Keduanya berbincang-bincang, hingga Dr.Ami pun melihat jam tangannya. "Maaf Nina, saya harus kembali bekerja. Pokoknya lusa saya tunggu kamu di sini, jangan sampai tidak datang ya," ucap Dr.Ami.
"Baik, dokter."
Dr.Ami pun akhirnya pergi, Nina tampak melamun dan memikirkan apa yang diucapkan oleh Dr.Ami. Hingga Nina tersentak, kaget kala Nino datang menghampiri.
"Kamu di panggil-panggil kok gak nyahut sih?" kesal Nino.
"Astagfirullah, maaf Kak barusan aku lagi melamun.
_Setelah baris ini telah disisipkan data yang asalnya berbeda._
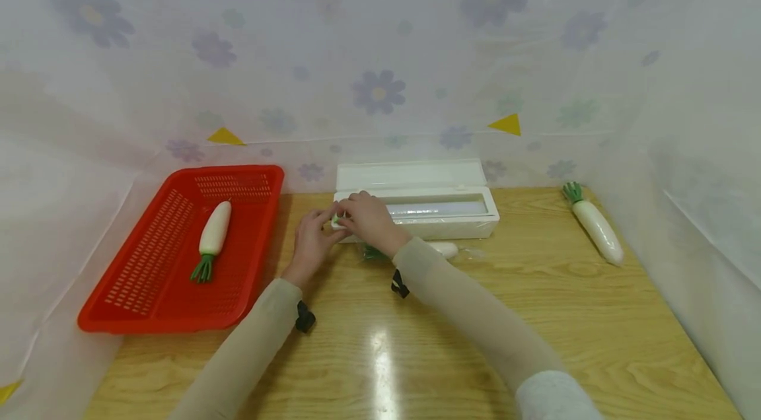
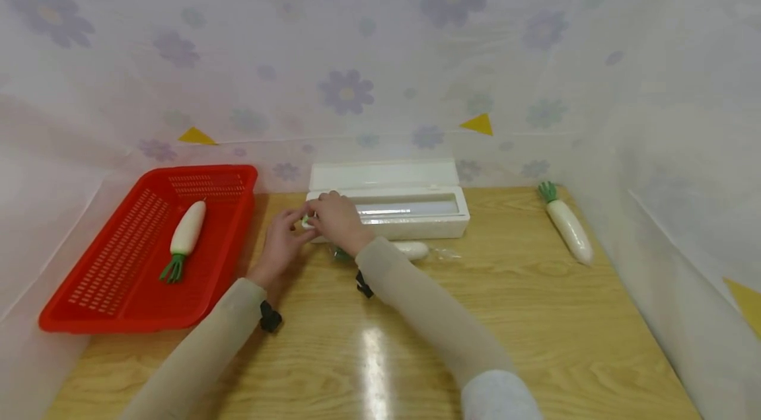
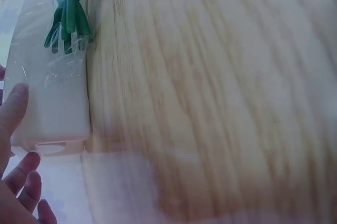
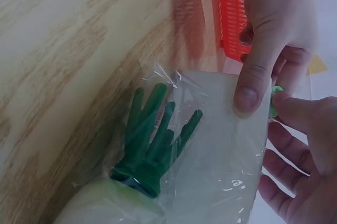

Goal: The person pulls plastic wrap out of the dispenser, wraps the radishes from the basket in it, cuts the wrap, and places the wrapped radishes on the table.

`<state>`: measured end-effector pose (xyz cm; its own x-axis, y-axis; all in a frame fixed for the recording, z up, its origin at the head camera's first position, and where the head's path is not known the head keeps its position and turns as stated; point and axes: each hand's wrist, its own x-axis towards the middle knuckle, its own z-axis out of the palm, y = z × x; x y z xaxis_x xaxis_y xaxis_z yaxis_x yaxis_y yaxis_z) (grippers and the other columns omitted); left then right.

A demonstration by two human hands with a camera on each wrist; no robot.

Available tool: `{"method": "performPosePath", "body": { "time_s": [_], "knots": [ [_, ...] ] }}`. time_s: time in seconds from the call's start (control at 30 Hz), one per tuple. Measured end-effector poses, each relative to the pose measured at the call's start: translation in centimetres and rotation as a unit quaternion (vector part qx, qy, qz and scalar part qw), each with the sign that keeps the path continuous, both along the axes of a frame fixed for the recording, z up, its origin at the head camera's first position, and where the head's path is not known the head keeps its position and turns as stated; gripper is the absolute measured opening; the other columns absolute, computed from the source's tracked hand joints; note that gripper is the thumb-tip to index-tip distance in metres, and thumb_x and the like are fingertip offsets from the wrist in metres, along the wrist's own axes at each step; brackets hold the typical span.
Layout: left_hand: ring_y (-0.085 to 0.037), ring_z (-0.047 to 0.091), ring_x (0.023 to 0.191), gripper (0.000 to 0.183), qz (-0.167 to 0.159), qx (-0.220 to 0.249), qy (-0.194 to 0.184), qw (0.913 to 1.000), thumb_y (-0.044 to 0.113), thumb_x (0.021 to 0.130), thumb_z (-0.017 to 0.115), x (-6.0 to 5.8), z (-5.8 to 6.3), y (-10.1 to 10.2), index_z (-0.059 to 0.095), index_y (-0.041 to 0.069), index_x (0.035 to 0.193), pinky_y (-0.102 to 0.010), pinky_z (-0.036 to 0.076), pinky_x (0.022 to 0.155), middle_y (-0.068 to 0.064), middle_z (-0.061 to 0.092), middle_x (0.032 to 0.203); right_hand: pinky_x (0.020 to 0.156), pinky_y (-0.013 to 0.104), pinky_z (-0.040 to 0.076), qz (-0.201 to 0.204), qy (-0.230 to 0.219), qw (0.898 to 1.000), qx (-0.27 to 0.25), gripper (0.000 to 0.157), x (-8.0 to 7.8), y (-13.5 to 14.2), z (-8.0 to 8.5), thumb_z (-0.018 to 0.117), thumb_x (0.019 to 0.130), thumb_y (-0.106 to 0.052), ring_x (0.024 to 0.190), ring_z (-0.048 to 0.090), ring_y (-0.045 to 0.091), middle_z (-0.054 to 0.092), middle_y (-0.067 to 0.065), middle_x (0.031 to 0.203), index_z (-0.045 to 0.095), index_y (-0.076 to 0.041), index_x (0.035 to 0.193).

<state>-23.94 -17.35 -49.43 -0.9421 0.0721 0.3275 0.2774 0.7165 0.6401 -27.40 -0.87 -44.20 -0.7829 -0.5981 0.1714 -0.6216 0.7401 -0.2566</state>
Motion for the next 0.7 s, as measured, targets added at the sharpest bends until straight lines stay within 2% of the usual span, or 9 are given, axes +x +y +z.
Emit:
{"method": "performPosePath", "body": {
  "time_s": [0.2, 0.5, 0.7],
  "knots": [
    [-0.038, 0.058, 0.100, 0.071, -0.003, -0.001, -0.007, 1.0000, 0.029, 0.084, 0.087, -0.1, 0.1, 0.1, 0.058, 0.009, 0.146, -0.049, 0.043, 0.084, -0.021, 0.068, 0.119, 0.078, 0.035, 0.051, -0.002, 0.006, 1.000, -0.003, 0.016, -0.1, 0.4, 0.0, 0.070, 0.101, -0.031, 0.088, 0.057, 0.020, 0.069, 0.001, 0.100, 0.073, -0.016, 0.105],
    [-0.039, 0.058, 0.108, 0.070, 0.002, -0.033, -0.017, 0.9993, 0.032, 0.086, 0.086, 0.1, 0.5, 0.1, 0.057, 0.010, 0.147, -0.052, 0.044, 0.093, -0.022, 0.067, 0.125, 0.078, 0.036, 0.050, 0.000, 0.025, 1.000, 0.008, 0.015, 0.1, 1.0, 0.1, 0.070, 0.101, -0.031, 0.089, 0.057, 0.021, 0.069, 0.002, 0.102, 0.074, -0.017, 0.105],
    [-0.039, 0.058, 0.106, 0.070, 0.006, -0.051, -0.011, 0.9986, 0.033, 0.086, 0.086, 0.1, 0.5, 0.2, 0.058, 0.010, 0.146, -0.052, 0.044, 0.090, -0.021, 0.068, 0.122, 0.080, 0.038, 0.050, 0.000, 0.036, 0.999, 0.017, 0.015, 0.1, 1.3, 0.2, 0.070, 0.101, -0.031, 0.093, 0.056, 0.023, 0.067, 0.003, 0.105, 0.075, -0.017, 0.103]
  ]
}}
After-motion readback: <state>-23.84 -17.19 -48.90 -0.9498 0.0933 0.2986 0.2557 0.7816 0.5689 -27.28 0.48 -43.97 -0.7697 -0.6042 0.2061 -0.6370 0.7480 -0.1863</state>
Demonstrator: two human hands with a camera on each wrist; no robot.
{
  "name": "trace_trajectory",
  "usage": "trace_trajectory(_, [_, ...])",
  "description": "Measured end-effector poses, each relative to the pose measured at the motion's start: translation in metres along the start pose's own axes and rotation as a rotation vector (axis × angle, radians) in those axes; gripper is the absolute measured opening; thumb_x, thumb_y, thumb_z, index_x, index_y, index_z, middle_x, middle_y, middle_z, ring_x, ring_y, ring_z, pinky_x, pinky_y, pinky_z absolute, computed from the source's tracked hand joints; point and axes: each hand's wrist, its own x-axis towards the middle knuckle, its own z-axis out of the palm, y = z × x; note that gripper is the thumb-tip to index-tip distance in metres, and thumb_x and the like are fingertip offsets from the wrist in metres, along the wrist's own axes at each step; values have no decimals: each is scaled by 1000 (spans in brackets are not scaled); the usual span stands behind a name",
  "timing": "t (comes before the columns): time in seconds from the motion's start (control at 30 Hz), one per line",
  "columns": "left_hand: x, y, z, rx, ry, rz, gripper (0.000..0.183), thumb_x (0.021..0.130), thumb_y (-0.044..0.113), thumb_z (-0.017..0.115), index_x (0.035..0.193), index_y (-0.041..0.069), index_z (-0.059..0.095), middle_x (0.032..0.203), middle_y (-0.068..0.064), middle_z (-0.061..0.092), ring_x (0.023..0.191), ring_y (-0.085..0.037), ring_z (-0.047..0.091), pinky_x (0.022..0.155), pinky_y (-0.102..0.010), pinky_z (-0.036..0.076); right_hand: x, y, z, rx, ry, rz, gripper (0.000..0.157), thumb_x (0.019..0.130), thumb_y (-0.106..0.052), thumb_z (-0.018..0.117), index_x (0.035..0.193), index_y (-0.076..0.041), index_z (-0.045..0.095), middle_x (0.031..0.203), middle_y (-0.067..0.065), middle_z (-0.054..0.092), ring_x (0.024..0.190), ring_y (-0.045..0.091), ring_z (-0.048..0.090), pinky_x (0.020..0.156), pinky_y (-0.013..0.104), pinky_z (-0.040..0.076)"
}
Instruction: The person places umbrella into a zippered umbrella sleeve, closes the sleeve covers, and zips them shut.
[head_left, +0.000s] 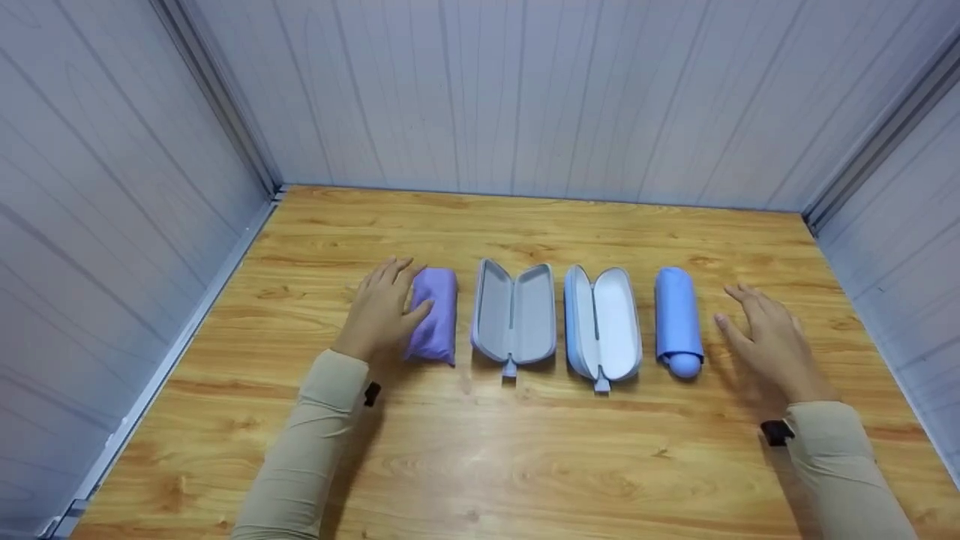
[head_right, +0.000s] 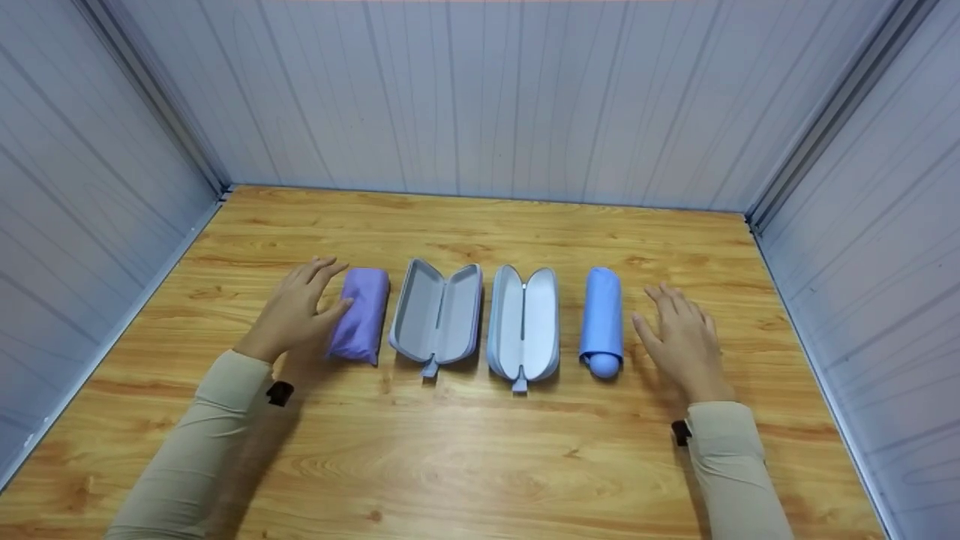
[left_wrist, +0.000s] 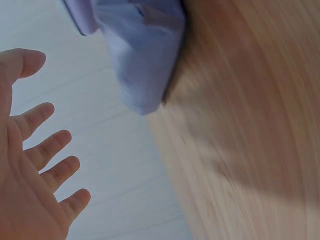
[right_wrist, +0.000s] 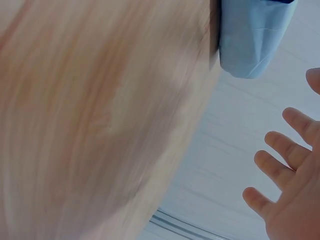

Ada apa Kak? Papa baik-baik saja 'kan?" tanya Nina panik.
"Papa belum sadarkan diri," sahut Nino sedih.
"Terus, kenapa wajah kakak sedih begitu?" tanya Nina kembali.
"Kamu sadar gak, kalau ini rumah sakit mahal? barusan kakak sudah tanya kepada pihak pendaftaran jika untuk penyakit berat seperti Papa tidak bisa pakai BPJS jadi harus bayar pakai umum dan biaya rawat perhari di rumah sakit ini mahal banget, bagaimana kita bisa bayarnya? sedangkan gaji kakak tidak memungkinkan dan tidak besar juga," sahut Nino sedih.
Nina mengusap wajahnya kasar. "Kakak jangan khawatir gaji aku 'kan sekarang besar jadi untuk biaya rumah sakit ini biar aku yang tanggung," ucap Nina menenangkan Nino.
"Ingat dek, kamu jangan kelelahan," sahut Nino.
"Tenang saja, kerja Nina tidak berat dan tidak capek hanya nulis saja di meja kerja bahkan aku sering ketiduran di meja kerja untung aku punya bos baru yang baik jadi aku tidak dimarahi," dusta Nina.
"Syukurlah, tapi kakak juga tidak akan tinggal diam, kakak akan berusaha dan mencari kerja sampingan juga," sahut Nino.
Nina tersenyum dan menganggukkan kepalanya, pokoknya Nino dan Mamanya jangan sampai tahu jika sebenarnya Nina menderita bekerja di sana.